**DATA TO EXAMINE:**

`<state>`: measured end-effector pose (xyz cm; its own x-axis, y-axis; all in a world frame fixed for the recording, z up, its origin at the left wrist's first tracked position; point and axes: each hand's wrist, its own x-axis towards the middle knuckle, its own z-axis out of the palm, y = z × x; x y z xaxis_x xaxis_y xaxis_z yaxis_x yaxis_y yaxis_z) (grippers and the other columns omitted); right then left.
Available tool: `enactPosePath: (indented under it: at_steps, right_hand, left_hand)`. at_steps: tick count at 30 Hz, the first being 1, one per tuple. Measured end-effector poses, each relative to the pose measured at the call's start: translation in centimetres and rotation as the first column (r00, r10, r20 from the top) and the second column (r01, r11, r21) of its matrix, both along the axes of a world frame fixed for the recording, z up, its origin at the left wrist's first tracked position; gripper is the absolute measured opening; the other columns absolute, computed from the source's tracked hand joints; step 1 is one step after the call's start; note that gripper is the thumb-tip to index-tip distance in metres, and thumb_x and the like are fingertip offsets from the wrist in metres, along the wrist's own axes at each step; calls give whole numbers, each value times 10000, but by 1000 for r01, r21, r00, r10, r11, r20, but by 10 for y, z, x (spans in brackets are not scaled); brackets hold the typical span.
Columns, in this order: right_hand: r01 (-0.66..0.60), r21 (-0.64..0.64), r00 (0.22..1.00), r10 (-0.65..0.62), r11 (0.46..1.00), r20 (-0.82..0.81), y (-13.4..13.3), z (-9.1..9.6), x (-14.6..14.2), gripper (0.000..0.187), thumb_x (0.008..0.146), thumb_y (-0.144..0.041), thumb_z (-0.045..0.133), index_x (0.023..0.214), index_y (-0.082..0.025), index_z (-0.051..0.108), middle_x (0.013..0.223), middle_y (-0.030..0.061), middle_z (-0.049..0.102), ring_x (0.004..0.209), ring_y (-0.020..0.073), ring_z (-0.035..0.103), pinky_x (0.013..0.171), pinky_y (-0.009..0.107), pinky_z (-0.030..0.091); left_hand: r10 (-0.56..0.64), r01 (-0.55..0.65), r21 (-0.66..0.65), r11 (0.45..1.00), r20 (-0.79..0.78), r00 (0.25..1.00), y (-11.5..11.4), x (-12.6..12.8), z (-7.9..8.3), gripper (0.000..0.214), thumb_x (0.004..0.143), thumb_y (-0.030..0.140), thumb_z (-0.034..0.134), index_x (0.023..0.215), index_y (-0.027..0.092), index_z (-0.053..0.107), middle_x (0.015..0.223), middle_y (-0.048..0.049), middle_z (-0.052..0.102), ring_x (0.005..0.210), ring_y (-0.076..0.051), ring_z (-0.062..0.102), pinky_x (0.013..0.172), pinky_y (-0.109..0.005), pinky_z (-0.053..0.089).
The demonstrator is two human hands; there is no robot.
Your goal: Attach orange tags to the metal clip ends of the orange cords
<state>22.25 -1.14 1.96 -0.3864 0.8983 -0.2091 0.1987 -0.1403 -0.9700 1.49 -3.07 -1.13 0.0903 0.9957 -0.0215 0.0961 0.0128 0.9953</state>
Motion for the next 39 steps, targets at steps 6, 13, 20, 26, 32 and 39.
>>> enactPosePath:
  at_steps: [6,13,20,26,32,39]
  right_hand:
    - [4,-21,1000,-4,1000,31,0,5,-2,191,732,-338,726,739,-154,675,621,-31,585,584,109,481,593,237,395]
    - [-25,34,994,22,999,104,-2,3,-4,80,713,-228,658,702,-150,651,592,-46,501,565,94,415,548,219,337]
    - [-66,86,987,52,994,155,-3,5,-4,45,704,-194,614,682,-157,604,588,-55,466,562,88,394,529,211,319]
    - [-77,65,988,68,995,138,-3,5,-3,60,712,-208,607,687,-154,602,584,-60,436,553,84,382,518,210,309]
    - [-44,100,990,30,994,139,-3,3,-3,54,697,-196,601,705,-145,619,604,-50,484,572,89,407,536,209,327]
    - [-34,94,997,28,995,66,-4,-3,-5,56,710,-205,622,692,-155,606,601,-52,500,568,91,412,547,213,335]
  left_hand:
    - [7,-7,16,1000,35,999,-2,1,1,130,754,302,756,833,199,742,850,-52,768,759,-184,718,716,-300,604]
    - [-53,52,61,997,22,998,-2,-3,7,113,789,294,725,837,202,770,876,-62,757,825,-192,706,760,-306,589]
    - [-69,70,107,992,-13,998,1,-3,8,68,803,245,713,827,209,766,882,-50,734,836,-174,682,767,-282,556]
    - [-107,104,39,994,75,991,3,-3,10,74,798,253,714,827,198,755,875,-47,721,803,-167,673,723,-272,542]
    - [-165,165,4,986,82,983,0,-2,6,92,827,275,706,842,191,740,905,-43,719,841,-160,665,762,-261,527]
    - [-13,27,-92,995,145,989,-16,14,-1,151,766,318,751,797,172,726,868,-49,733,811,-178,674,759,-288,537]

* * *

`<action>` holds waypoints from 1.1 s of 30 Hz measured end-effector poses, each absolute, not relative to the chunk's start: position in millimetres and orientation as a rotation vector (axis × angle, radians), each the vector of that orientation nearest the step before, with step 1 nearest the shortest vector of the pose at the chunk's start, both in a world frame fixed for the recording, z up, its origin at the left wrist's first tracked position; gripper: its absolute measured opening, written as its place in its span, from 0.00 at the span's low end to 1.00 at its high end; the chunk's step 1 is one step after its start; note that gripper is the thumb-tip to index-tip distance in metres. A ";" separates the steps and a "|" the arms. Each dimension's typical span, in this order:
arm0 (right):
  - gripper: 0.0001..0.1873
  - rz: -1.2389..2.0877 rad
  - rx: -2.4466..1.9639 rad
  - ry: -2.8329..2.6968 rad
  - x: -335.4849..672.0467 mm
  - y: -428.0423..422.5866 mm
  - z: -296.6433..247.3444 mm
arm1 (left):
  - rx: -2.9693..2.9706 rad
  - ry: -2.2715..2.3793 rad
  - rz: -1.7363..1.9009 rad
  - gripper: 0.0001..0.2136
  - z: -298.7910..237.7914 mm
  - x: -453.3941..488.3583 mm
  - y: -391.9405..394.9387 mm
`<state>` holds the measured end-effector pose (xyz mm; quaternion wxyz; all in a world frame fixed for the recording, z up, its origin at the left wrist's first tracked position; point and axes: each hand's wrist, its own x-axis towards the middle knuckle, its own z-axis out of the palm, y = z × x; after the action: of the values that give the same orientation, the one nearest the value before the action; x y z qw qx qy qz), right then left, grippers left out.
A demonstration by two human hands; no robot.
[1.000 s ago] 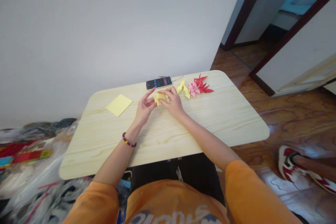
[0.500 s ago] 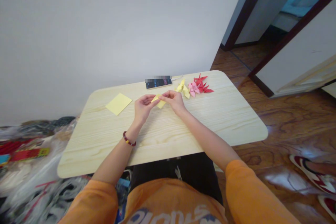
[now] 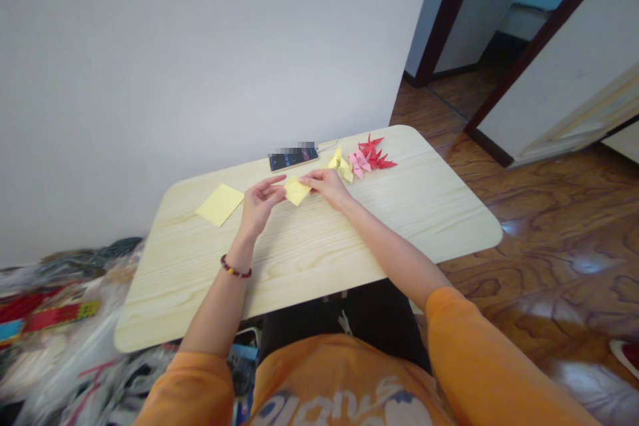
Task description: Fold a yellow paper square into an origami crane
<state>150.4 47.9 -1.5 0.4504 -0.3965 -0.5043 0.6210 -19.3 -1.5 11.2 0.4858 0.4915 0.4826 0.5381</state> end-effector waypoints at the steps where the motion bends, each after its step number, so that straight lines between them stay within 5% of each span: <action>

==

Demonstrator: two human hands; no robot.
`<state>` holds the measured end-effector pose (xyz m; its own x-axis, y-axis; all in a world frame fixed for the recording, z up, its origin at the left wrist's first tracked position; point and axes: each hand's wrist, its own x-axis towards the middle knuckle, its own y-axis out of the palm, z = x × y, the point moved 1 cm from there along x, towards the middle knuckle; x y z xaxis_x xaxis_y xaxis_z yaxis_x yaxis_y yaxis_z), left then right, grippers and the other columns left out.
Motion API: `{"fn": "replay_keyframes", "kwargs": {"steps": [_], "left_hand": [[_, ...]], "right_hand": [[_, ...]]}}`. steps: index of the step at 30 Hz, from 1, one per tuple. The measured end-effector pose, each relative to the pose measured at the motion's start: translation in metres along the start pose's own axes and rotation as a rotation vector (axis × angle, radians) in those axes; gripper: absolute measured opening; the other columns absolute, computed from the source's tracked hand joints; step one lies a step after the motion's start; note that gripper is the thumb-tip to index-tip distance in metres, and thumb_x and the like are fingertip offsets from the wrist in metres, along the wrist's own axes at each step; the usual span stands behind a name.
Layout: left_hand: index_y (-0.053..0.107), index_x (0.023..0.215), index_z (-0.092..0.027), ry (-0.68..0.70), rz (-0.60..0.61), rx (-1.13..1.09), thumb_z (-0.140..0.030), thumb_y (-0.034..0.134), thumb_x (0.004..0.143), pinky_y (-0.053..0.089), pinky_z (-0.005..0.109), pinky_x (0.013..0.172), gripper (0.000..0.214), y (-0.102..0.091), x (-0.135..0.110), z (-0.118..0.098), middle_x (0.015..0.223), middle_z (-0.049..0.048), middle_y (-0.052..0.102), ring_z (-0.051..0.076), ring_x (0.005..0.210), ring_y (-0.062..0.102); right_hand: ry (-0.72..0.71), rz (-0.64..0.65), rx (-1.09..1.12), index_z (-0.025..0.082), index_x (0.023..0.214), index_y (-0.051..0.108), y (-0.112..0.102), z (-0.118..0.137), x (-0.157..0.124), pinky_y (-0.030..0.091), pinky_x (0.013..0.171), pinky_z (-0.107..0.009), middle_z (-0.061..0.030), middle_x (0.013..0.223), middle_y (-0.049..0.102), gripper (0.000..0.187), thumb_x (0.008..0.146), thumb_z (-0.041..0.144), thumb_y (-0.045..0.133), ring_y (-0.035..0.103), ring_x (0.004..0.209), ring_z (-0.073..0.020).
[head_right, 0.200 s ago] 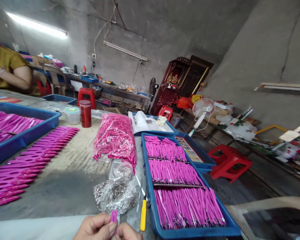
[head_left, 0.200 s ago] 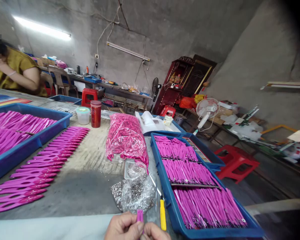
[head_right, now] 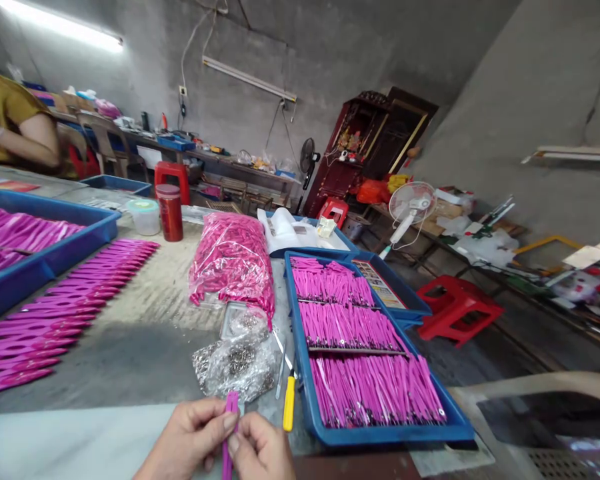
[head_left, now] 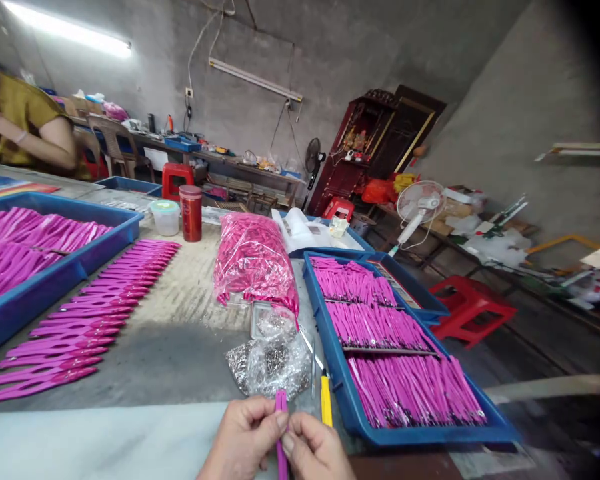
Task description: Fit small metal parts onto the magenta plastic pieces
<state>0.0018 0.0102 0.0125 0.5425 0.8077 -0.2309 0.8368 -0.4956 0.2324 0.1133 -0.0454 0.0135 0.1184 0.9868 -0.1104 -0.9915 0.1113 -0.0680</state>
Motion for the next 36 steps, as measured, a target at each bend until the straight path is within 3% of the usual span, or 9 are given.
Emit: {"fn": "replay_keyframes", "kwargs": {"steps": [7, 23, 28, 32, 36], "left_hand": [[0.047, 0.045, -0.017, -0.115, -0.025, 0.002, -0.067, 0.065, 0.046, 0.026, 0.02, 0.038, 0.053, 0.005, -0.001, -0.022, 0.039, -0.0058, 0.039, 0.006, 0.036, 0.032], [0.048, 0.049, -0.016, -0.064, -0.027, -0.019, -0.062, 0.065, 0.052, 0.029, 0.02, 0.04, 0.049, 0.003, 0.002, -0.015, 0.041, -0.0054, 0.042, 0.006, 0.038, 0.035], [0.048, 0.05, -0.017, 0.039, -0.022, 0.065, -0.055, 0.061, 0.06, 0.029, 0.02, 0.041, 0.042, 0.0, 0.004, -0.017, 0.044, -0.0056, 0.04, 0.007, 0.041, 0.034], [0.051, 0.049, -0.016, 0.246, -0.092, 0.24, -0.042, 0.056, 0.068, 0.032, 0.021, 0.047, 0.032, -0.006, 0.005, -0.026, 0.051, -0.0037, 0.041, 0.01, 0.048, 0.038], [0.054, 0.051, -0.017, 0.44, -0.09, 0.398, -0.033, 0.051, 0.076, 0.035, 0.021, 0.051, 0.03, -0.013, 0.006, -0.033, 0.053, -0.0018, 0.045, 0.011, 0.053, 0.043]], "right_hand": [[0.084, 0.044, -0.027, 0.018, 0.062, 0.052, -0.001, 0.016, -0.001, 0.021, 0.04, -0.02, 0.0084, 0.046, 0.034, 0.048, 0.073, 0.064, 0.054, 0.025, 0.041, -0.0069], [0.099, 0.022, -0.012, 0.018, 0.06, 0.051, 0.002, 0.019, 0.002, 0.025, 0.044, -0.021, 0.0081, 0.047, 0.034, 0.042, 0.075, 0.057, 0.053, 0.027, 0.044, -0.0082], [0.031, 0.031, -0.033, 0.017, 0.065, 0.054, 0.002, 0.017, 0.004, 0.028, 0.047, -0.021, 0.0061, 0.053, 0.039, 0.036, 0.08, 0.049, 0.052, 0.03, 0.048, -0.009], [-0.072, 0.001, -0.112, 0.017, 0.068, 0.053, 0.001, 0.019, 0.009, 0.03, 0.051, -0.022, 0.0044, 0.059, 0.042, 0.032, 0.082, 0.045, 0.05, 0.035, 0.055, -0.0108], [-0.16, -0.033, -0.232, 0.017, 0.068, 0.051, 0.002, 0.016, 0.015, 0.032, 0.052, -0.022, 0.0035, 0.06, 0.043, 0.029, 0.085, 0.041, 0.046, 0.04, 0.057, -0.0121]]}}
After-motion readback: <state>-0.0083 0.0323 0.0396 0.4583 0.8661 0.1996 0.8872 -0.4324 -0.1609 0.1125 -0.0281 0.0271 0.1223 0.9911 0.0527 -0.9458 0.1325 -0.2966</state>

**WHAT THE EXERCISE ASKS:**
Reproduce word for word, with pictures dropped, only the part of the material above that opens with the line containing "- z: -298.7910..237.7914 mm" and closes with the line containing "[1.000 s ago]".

**SOLUTION TO THIS PROBLEM:**
  - z: -298.7910..237.7914 mm
  - x: -453.3941..488.3583 mm
  - y: -391.9405..394.9387 mm
`<state>` holds the measured end-effector pose (xyz mm; quaternion wxyz; all in a world frame fixed for the recording, z up, its origin at the left wrist's first tracked position; point and axes: each hand's wrist, its own x-axis towards the middle knuckle, its own z-axis out of the palm, y = z × x; after the action: of the values that give the same orientation, the one nearest the value before the action; x y z qw qx qy qz), right then left, grippers left out.
A demonstration by two human hands; no robot.
[1.000 s ago] 

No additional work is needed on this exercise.